10 Questions You Should ask Every Vendor
- Do you use multi-factor authentication?
- What kinds of legacy defenses do you have in place, such as firewalls, anti-virus, and intrusion detection & prevention?
- What encryption standards do you require for both data in transit and data at rest?
- Has there ever been a significant cyber breach in the past?
- If so, what was the cause and are there recovery time objectives?
- What resilience measures are in place to prevent similar events from happening again?
- How do you vet new hires? Upon termination, what protocols are enacted to ensure access paths and credentials are revoked?
- Who and how many employees will have access to my data?

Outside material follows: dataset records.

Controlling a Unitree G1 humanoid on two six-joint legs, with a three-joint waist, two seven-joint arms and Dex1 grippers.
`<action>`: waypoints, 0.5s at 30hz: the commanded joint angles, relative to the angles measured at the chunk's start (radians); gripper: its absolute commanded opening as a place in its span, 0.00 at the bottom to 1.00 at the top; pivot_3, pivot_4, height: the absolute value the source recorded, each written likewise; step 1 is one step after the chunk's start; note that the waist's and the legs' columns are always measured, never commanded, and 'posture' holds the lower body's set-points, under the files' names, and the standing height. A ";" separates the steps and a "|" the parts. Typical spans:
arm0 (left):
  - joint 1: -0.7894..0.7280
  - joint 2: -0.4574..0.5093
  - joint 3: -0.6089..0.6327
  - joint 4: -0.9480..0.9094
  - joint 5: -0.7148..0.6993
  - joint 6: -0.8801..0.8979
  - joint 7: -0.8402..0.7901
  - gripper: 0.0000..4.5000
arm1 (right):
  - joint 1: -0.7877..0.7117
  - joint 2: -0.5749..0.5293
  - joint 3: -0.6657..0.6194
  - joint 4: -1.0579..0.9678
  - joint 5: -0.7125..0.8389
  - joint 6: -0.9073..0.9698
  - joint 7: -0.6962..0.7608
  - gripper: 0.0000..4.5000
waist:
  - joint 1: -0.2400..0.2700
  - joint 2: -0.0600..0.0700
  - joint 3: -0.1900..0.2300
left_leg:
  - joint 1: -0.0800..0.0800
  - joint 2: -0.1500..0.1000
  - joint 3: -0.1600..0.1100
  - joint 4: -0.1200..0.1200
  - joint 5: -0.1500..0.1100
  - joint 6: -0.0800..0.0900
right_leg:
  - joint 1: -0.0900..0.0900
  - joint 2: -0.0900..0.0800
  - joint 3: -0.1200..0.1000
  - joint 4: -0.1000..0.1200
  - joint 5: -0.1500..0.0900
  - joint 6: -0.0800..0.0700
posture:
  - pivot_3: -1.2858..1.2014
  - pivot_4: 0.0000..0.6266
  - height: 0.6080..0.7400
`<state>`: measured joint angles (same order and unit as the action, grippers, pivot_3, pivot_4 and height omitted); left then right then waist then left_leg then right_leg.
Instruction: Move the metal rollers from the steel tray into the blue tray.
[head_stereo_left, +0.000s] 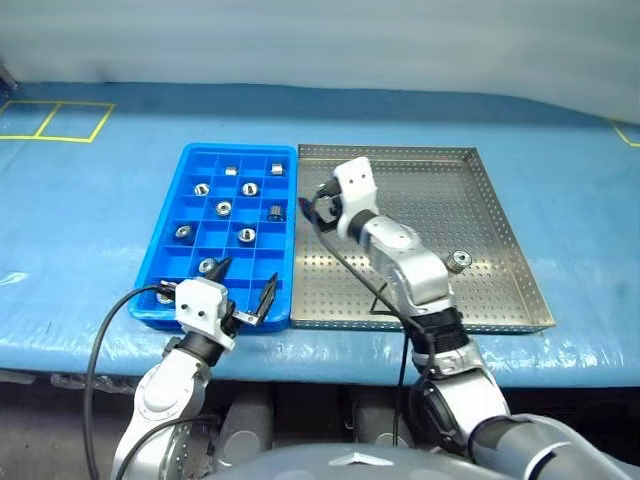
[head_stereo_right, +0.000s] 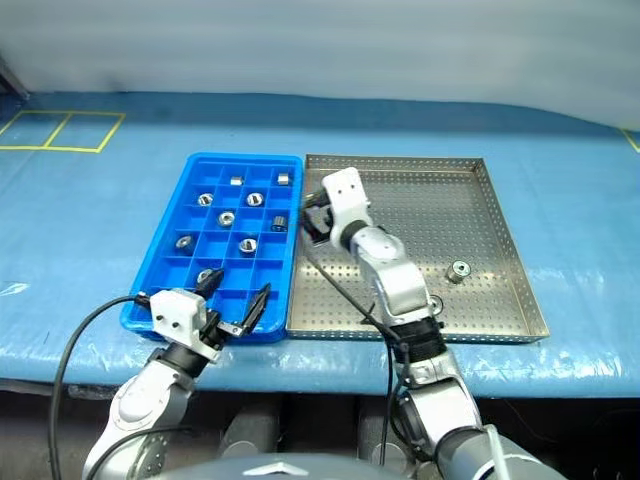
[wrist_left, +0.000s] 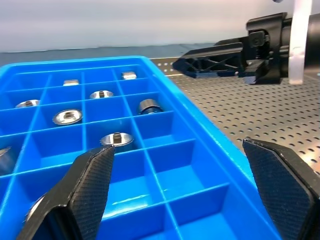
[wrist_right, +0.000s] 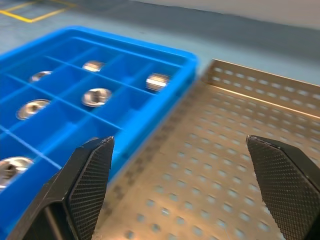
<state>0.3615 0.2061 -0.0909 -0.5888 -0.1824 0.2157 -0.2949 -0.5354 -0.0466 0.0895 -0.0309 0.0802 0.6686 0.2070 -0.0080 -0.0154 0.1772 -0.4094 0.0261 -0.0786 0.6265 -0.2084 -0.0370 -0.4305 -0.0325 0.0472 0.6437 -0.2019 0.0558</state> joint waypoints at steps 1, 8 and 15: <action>-0.022 0.007 -0.013 -0.005 -0.028 0.007 -0.026 1.00 | 0.023 -0.025 -0.076 -0.124 0.001 0.058 -0.055 0.99 | -0.013 0.000 0.000 | 0.000 0.000 0.000 0.000 0.000 0.000 | 0.000 0.000 0.000 0.000 0.000 0.000 | 0.52 0.24 1.00; -0.051 0.019 -0.027 0.003 -0.042 0.019 -0.057 1.00 | 0.132 -0.090 -0.164 -0.218 -0.010 0.146 -0.120 0.99 | -0.041 0.001 0.000 | 0.001 0.000 0.000 0.000 0.000 0.000 | 0.000 0.001 0.001 0.001 0.000 0.000 | 0.51 0.24 1.00; -0.064 0.024 -0.030 0.005 -0.054 0.027 -0.068 1.00 | 0.228 -0.132 -0.200 -0.266 -0.037 0.176 -0.163 0.99 | -0.060 0.001 -0.001 | 0.001 0.000 0.001 0.001 0.000 0.000 | 0.001 0.001 0.003 0.001 0.000 0.001 | 0.50 0.24 1.00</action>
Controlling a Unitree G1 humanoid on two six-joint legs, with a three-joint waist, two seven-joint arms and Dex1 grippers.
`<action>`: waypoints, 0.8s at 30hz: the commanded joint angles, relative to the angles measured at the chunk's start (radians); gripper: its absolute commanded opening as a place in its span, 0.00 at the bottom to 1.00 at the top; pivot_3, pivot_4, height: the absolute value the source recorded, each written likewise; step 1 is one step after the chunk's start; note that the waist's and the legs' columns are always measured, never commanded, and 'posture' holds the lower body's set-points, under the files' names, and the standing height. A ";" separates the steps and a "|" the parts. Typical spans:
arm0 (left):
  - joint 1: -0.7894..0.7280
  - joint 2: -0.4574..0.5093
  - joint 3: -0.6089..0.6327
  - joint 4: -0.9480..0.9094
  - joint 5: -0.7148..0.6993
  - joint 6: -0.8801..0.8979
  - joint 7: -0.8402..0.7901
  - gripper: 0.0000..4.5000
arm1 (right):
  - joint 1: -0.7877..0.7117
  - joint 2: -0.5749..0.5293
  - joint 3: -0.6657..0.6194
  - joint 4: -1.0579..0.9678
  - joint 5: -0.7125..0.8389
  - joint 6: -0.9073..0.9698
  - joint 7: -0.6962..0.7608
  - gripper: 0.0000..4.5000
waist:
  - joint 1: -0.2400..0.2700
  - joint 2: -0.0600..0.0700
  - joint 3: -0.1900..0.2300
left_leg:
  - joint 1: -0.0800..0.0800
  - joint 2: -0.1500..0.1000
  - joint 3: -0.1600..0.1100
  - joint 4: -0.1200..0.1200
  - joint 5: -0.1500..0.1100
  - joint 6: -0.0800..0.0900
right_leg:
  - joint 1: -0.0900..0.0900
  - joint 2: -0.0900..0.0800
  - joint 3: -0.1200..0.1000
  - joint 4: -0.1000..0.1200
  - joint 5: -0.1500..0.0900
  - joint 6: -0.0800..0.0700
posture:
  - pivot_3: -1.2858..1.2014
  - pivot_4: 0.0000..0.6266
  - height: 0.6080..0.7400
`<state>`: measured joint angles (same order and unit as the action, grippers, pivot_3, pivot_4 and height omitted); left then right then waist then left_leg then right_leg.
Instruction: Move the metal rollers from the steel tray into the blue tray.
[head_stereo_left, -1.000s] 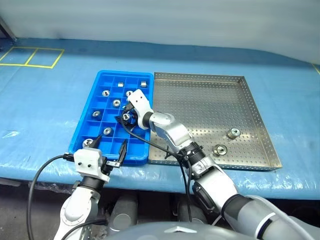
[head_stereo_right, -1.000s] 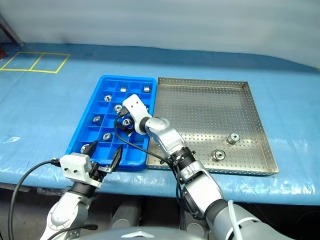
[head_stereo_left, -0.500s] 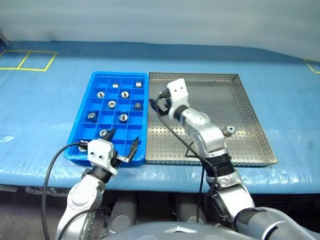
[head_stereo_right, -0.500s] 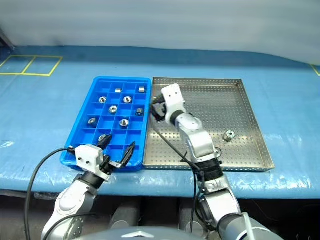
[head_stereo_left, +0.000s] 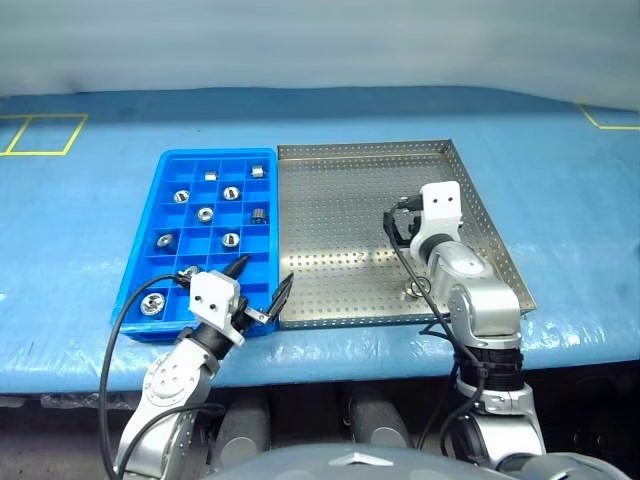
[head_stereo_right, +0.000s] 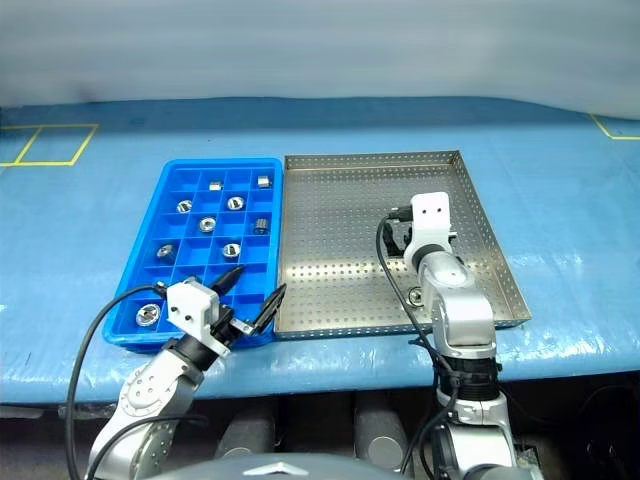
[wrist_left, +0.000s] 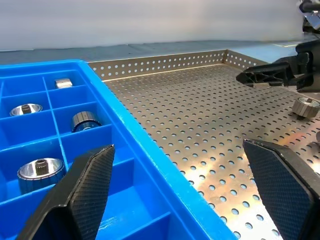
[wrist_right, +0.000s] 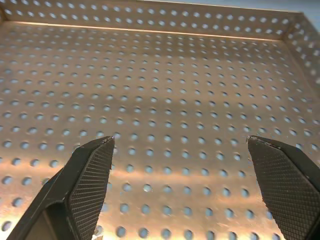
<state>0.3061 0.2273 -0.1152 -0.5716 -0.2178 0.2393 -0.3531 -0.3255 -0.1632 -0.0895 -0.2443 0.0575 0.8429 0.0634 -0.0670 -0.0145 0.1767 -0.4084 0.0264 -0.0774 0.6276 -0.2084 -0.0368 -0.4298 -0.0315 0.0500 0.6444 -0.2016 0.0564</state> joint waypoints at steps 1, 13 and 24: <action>-0.011 0.003 -0.006 -0.012 -0.019 0.005 -0.010 1.00 | 0.026 -0.013 -0.029 -0.053 -0.013 0.003 -0.025 0.99 | -0.002 0.000 0.000 | 0.000 0.000 0.000 0.000 0.000 0.000 | 0.000 0.000 0.000 0.000 0.000 0.000 | 0.50 0.24 1.00; -0.023 0.039 -0.014 -0.021 -0.035 0.036 -0.043 1.00 | 0.088 -0.005 -0.079 -0.013 -0.025 -0.015 -0.082 0.99 | -0.003 0.001 -0.001 | 0.000 0.000 0.000 0.000 0.000 0.000 | 0.000 0.001 0.001 0.000 0.000 0.000 | 0.50 0.24 1.00; -0.023 0.051 -0.027 -0.029 -0.047 0.048 -0.050 1.00 | 0.089 0.060 -0.180 0.033 0.031 0.014 -0.124 0.86 | -0.003 0.003 -0.002 | 0.000 0.000 0.000 0.000 0.000 0.000 | 0.000 0.001 0.002 0.000 0.000 0.000 | 0.50 0.24 1.00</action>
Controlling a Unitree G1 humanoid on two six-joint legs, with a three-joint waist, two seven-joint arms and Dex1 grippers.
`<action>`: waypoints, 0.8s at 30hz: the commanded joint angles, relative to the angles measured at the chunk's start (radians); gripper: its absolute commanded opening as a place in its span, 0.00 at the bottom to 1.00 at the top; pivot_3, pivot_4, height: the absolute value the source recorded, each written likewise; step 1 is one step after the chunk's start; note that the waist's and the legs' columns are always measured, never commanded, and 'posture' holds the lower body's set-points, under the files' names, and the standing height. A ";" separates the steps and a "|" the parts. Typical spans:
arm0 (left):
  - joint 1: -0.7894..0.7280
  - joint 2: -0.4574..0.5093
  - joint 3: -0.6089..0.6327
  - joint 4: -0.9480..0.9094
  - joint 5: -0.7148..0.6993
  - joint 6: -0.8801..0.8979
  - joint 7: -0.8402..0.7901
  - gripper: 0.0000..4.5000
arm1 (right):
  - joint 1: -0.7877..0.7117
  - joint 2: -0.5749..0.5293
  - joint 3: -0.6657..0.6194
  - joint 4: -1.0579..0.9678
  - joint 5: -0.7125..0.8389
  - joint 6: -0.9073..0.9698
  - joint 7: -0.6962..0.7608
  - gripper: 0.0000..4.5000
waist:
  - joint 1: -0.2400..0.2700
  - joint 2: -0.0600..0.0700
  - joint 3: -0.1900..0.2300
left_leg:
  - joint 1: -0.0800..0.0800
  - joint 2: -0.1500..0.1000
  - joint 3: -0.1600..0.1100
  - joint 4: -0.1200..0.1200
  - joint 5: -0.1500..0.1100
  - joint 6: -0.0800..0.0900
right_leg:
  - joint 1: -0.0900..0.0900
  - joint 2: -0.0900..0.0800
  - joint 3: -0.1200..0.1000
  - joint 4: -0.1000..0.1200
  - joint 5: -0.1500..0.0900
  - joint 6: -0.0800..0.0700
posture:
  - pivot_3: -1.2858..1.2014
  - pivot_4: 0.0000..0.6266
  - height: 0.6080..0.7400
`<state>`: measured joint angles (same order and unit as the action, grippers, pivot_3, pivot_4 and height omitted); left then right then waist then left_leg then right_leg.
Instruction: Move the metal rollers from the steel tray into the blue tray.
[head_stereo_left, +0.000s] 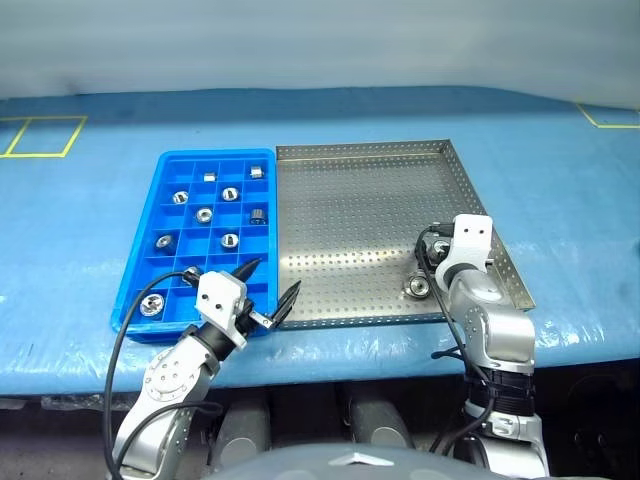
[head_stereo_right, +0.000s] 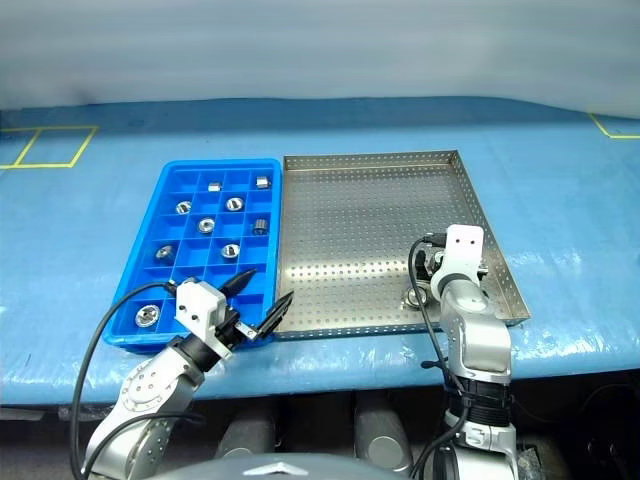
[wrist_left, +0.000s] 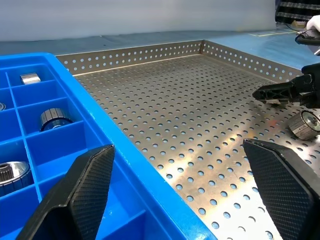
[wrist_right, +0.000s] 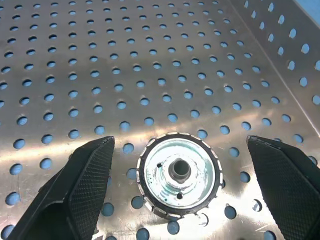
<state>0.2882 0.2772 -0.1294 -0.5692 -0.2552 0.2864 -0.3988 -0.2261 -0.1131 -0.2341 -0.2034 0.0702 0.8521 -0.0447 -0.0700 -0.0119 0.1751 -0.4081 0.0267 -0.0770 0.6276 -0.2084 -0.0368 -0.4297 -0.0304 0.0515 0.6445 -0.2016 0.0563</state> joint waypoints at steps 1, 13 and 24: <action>-0.005 0.002 -0.013 -0.032 -0.009 0.002 -0.005 1.00 | -0.011 0.011 -0.037 -0.006 0.020 0.007 -0.018 0.79 | 0.000 0.000 0.000 | 0.000 0.000 0.000 0.000 0.000 0.000 | 0.000 0.000 0.000 0.000 0.000 0.000 | 0.50 0.24 1.00; -0.007 -0.011 -0.006 -0.036 0.034 -0.040 0.030 1.00 | -0.065 0.023 0.068 -0.081 0.070 0.026 0.060 0.38 | -0.004 0.002 -0.001 | 0.000 0.000 0.000 0.000 0.000 0.000 | 0.000 0.001 0.001 0.000 0.000 0.000 | 0.51 0.24 1.00; 0.017 -0.034 0.028 -0.049 0.082 -0.118 0.095 1.00 | -0.242 -0.002 0.341 -0.069 0.096 -0.016 0.267 0.38 | 0.008 0.002 -0.001 | 0.001 0.001 0.000 0.000 0.000 0.000 | 0.000 0.002 0.001 0.000 0.000 0.000 | 0.54 0.24 1.00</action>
<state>0.2977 0.2457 -0.1156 -0.5708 -0.1765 0.2019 -0.3131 -0.4380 -0.1198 0.0885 -0.2563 0.1543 0.8715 0.1992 -0.0616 -0.0100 0.1740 -0.4076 0.0274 -0.0772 0.6272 -0.2084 -0.0368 -0.4292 -0.0285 0.0525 0.6443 -0.2015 0.0563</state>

- What types of preventative and detective physical security controls are implemented at this location, such as barriers, alarms, cameras, and intrusion detection?
- To what extent is auditing performed on my account if changes are made?
View Third-Party Risk Management as a New Business Need
An effective or strong third-party cyber risk management program requires dedicated funding, resources, and a trained team. Businesses that lack one or all of these necessary areas can overcome these obstacles by partnering with a managed service provider to assist with the risk management process.
Visibility into your third-party relationships is essential to properly manage their risk, yet many businesses are failing to do so. More than half of surveyed companies from the Ponemon study do not maintain a comprehensive inventory of all connected parties with whom sensitive information is shared. A managed service provider capable of tailoring solutions to the specific needs of a business can help provide this visibility and determine the appropriate steps for what to do with third-party cyber risk – accept, transfer, or mitigate.
The days of securing your crown jewels by ensuring proper defensive measures are in place at your own business are no longer sufficient. Organizations must now also ensure that any business in their digital ecosystem implements sufficient security standards and processes to keep critical assets across the enterprise secure; not to mention potential regulatory requirements and penalties for non-conformance.
Budget, resources, and a skills/knowledge shortage are not viable excuses for the lack of an effective vendor risk management program, as managed service providers are capable of creating tailored solutions to your exact needs at a fraction of the cost of doing this yourself. Organizations can no longer afford to ignore third-party vendor and supply chain vulnerabilities if they wish to maintain business continuity and reputation.